Work to be completed
Two lines below mark the span: the one containing "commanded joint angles" and the one containing "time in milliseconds". Set down both, plus every line between, exactly as they stand, and nothing else.
Content starts
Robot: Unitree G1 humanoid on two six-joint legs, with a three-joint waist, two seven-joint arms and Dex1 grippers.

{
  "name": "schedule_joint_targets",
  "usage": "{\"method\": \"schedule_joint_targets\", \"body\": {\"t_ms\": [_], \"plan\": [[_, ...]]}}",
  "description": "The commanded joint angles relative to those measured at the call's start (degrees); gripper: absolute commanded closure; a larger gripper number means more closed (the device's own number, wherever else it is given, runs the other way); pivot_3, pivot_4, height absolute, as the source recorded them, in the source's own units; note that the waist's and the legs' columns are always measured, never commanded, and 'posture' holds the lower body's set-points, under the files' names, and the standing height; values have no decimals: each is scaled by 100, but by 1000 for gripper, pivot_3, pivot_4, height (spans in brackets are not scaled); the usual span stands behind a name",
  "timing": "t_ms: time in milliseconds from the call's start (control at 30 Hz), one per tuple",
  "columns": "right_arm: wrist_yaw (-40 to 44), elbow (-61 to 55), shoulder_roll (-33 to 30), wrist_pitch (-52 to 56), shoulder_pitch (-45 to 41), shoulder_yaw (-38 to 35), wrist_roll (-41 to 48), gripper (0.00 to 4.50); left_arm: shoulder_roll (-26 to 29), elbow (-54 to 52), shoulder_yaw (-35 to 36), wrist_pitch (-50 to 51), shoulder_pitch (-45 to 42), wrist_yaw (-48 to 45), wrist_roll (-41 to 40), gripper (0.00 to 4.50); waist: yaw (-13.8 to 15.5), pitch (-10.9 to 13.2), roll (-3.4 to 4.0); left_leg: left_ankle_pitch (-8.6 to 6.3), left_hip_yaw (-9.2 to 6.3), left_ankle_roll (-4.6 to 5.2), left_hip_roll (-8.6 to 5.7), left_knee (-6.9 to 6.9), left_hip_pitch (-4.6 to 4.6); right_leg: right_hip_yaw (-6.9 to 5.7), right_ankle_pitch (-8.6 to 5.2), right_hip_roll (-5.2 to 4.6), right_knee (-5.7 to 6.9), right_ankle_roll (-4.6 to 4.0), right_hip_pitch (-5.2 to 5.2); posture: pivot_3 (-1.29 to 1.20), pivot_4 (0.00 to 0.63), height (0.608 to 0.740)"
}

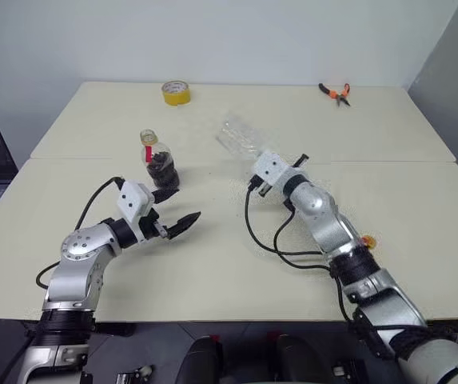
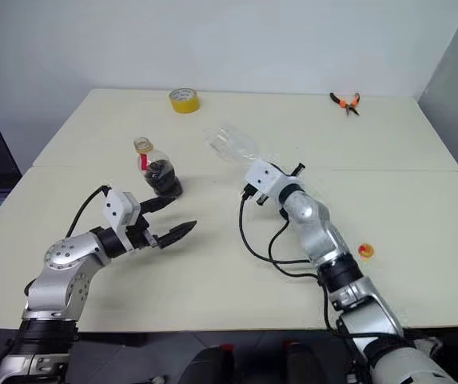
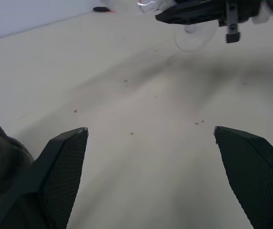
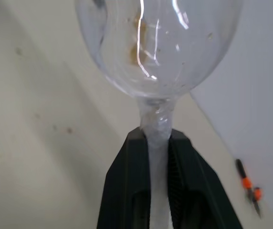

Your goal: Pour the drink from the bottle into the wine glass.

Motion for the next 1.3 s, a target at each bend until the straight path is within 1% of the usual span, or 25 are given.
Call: {"method": "schedule_joint_targets", "body": {"t_ms": [33,100,167,267,433,567,733,800,867,1033,1167,1300], "plan": [[462,-671,214,-470,511,-586,1211,4337,56,-187,175,243,18,-200,-368,0,-1,0,0,0,0,0,0,0,0,0,0,0,-1,0,1,0,150,740],[639,-633,575,-754,854,-988,2030,4337,137,-330,159,635,10,-362,-640,0,1,0,-1,0,-1,0,0,0,-1,-1,0,0,-1,0,2,0,150,740],[773,-423,783,-981,969,-1129,2381,4337,194,-433,120,818,-6,-444,-737,0,-4,1,1,0,-1,0,0,0,0,0,0,0,-1,0,3,0,150,740],[949,87,1046,-1346,916,-1173,2625,4337,225,-565,75,967,-51,-479,-772,0,-6,1,1,0,-1,0,0,0,5,1,0,1,1,0,2,0,150,740],[1014,995,1261,-2012,500,-1206,2657,4337,256,-743,62,1152,-106,-492,-827,0,-12,1,2,1,2,-2,2,-4,9,3,0,5,2,-1,2,0,150,740],[949,1784,1275,-2554,206,-1228,2511,4337,258,-815,39,1201,-134,-522,-800,0,-11,1,2,2,3,-4,1,-3,9,4,0,4,0,-1,3,0,150,740],[1059,2003,1093,-2852,378,-1148,2417,4337,282,-824,64,1206,-129,-550,-778,0,-2,1,2,3,4,-5,1,-3,9,5,0,3,-1,-1,3,0,150,740],[1084,1947,1014,-2850,495,-1168,2415,3620,281,-810,46,1194,-138,-550,-763,0,-2,1,2,3,4,-5,1,-3,9,5,0,2,-1,0,3,0,150,740],[1103,1885,955,-2837,571,-1172,2417,3141,271,-808,19,1190,-149,-541,-746,0,-3,1,2,3,4,-5,1,-3,9,5,0,2,0,-1,3,0,150,740],[1103,1713,839,-2782,719,-1123,2378,1465,226,-770,-58,1155,-213,-529,-682,0,-4,1,2,3,4,-5,2,-3,10,5,0,3,1,-1,3,0,150,740],[1013,1578,731,-2587,841,-1037,2222,24,205,-731,-77,1112,-267,-511,-643,0,-4,1,2,3,4,-5,2,-3,10,5,0,3,1,-1,4,0,150,740],[710,1435,421,-2126,977,-888,1763,24,196,-698,-58,1047,-272,-482,-609,0,-1,1,2,3,4,-5,1,-3,10,5,0,2,0,-1,4,0,150,740]]}}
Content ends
Solution to this exercise
  "description": "The commanded joint angles relative to those measured at the call's start (degrees); gripper: absolute commanded closure; a larger gripper number means more closed (the device's own number, wherever else it is given, runs the other way); pivot_3, pivot_4, height absolute, as the source recorded them, in the source's own units; note that the waist's and the legs' columns are always measured, never commanded, and 'posture' holds the lower body's set-points, under the files' names, and the standing height; values have no decimals: each is scaled by 100, but by 1000 for gripper, pivot_3, pivot_4, height (spans in brackets are not scaled); the usual span stands behind a name",
  "timing": "t_ms: time in milliseconds from the call's start (control at 30 Hz), one per tuple",

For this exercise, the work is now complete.